- Maven v.10.0
- Oracle JDK 1.8
-
Build
mvn package
The output .jar will be built in /Target
Bug: The jar generated by maven cannot be run due to the system scope dependency. Please adjust it to compile or usemvn install
to install the package in maven's dependencies management folder. -
IDE
If you want to use Eclipse, try the command below:
mvn eclipse:eclipse
-
Top-level class is
com.sql.interpreter.App
-
The runnable jar could be run in cmd
java -jar cs4321_p3.jar $<interpreter_config_file>
Hash join has the same I/O cost as refined sort merge join. So theoretically, hash join will perform better than the sort merge join operator we already have. Assuming one bucket is able to fit in memory, the hash join operator will cost around 3(M + N), where M is the number of outer tuple and N is the number of inner tuple.
We first extract the join condition for later use of hash function. For hashing, there are two phases: in the first phase, we use the mod hash function and divide the tuple into different buckets according to the hash code of the. Then we write the tuples into files. Each bucket is a file. For example, if the mod value is 5, there will be 10 files, 5 for left tuples and 5 for right tuples. In the second phase, take left and right buckets with the same hash code, and join the tuples in the two buckets according to the join condition. During this phase, we use another hash function, also a mod function. We use a HashMap<Integer, List> as a hash table in store the left bucket as inner tuple.

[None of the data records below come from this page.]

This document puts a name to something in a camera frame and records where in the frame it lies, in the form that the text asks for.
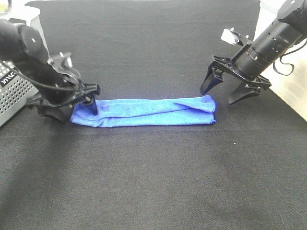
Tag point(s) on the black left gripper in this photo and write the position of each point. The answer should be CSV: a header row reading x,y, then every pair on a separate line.
x,y
59,93

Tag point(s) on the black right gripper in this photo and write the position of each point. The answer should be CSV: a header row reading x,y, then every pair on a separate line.
x,y
246,65

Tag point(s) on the blue microfiber towel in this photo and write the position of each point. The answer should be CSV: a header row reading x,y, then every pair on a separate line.
x,y
146,112

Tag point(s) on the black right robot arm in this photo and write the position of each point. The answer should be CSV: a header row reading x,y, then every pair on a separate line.
x,y
288,29

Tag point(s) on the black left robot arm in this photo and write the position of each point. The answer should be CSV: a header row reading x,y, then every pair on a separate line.
x,y
23,45

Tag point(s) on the grey perforated laundry basket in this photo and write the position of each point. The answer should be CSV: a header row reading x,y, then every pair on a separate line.
x,y
15,90

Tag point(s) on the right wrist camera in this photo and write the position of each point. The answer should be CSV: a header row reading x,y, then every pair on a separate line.
x,y
234,38

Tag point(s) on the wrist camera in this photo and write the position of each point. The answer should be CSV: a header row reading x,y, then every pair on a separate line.
x,y
234,38
61,61

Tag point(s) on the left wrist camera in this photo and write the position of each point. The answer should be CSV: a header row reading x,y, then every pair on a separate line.
x,y
61,61

To make the most of CPU usage, we can use parallel join with multi-threaded program. Specifically, during the second phase of hash join, for each pair of bucket with the same hash code, we start a new thread to do the join operation of the two buckets. There are two shared variables: tuple queue and finish count. Tuple queue stores joint tuple. All the threads put the result tuple into the queue. The main thread getNextTuple takes tuple from the queue. Finish count is to record how many threads has finished. The getNextTuple will return null only if all the threads have finished and the queue is empty. Otherwise, the main thread will wait if the queue is empty.

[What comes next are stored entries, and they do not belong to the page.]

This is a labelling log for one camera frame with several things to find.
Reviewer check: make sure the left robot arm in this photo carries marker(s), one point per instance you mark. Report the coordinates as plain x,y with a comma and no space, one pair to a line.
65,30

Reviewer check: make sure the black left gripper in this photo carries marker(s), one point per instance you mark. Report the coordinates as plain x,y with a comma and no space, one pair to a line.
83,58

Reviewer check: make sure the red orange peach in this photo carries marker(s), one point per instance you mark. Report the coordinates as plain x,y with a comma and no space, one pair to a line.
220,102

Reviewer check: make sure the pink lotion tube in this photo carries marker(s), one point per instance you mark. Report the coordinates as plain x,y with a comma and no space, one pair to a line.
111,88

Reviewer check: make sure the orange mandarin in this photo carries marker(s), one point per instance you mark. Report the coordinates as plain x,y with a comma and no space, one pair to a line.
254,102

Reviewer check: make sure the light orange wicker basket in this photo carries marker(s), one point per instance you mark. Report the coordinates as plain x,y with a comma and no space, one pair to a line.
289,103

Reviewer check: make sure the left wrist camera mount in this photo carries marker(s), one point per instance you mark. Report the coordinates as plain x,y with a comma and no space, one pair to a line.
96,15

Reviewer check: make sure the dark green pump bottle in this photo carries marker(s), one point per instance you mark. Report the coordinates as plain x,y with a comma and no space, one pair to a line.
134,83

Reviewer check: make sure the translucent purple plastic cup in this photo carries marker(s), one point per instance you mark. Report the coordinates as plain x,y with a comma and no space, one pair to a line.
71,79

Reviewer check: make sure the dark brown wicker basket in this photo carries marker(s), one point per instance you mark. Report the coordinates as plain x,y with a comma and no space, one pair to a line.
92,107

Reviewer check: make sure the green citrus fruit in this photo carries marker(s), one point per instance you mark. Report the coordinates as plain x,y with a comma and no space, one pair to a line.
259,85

Pushing selection is implemented using the info generated by UnionFind. Selections are pushed in the LogicalPlanBuilder class. After the creation of a logical ScanOperator, all the attributes in the UnionFind list would be traversed. For each attribute that both belongs to the schema of the scanOperator and also have its constraints, the attribute would be added to a Map. Finally, if the Map is not null, a SelectOperator would be created using all the attributes and constraints in the Map.
The UnionFind class contains two important methods: find
and union
. It unions elements together creating separate sets. If two elements in two different sets union, these two sets will merge together. All the elements in a set have the same attributes.
find
takes in a column and returns the corresponding Constraints object. It finds the root constraints according to a father map of union find class. Once the root is found, update the roots of all the visited nodes to the same Constraints object.union
takes two columns and merge them together. The corresponding two sets will be merged after this when thefind
method is used on these columns.
PlanBuilder.JoinOrder
- Considering our schema stradegy, we have to calculate the join order during the logcial plan builder, in logical operator exactly.

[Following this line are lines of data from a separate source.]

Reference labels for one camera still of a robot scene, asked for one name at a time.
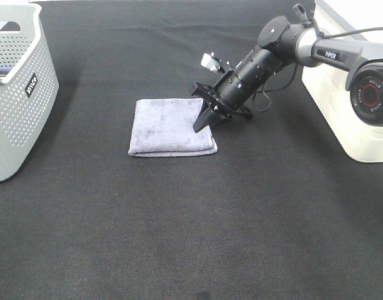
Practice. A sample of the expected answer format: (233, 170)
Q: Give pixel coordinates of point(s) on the white plastic bin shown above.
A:
(326, 84)

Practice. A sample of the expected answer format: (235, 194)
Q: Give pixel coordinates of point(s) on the black table cloth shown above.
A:
(279, 212)

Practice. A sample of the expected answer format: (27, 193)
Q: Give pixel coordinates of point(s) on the grey perforated plastic basket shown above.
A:
(28, 92)

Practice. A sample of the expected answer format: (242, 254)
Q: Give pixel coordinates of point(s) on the lavender towel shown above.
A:
(163, 128)

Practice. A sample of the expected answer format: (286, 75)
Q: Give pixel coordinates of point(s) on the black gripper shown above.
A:
(222, 100)

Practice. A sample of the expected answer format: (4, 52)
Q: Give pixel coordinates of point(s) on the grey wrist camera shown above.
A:
(212, 63)

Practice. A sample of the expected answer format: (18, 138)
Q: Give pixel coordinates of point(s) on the blue towel in basket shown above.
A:
(4, 71)

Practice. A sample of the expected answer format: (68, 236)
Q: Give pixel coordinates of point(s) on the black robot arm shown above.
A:
(280, 44)

- The optimal order is obtained via dynamic programming. We recursively traverse the subset and record the optimal solution locally to avoid repeated computing.
In my Project 2 benchmarking, I noticed that
SMJ runs much faster than BNLJ, so I implement all joins as SMJ where possible. However, SMJ does not
apply to joins that have other-than-equality comparisons or to pure cross-products, so those are
implemented using BNLJ.
When implementing samples in the server, although BNLJ takes the lower I/Os, SMJ runs 120 times faster than BNLJ under the same block size.
The logical query plan is printed by traversing all the logical operators in the plan tree in preorder using visitor pattern implemented as PhysicalOperatorVisitor class. In each visit function in the PhysicalOperatorVisitor class, information of the input argument operator is first printed, then the children/child of the operator will accept this visitor in order. The union find information will be printed with the help of union find getOutput() method. Possible differences from expected output:
- No project operator if the query is "SELECT * From ....."
- For Join operator, conditions like S.A < R.E will not create new elements in union find.
- Order of leaves and union elements.
The physical query plan is printed by traversing all the physical operators in the plan tree in preorder using visitor pattern implemented as PhysicalOperatorVisitor class. In each visit function in the PhysicalOperatorVisitor class, information of the input argument operator is first printed, then the children/child of the operator will accept this visitor in order. There might be some difference between the printed expected physical query plan and ours and the following is our explanation to the difference:
- The difference of the join order. According to our calculation, we think that our join order should be more time efficient than or same time efficient as the expect join order.
- The difference between the chosen join methods. According to our test, we find our physical plan is much more time efficient than the expected physical plan.
- Difference between Join condition. We have some redundant join conditions printed that inherited from its child join operator. This does not affect the behavior of our query plan but we did not fix the bug in the print process.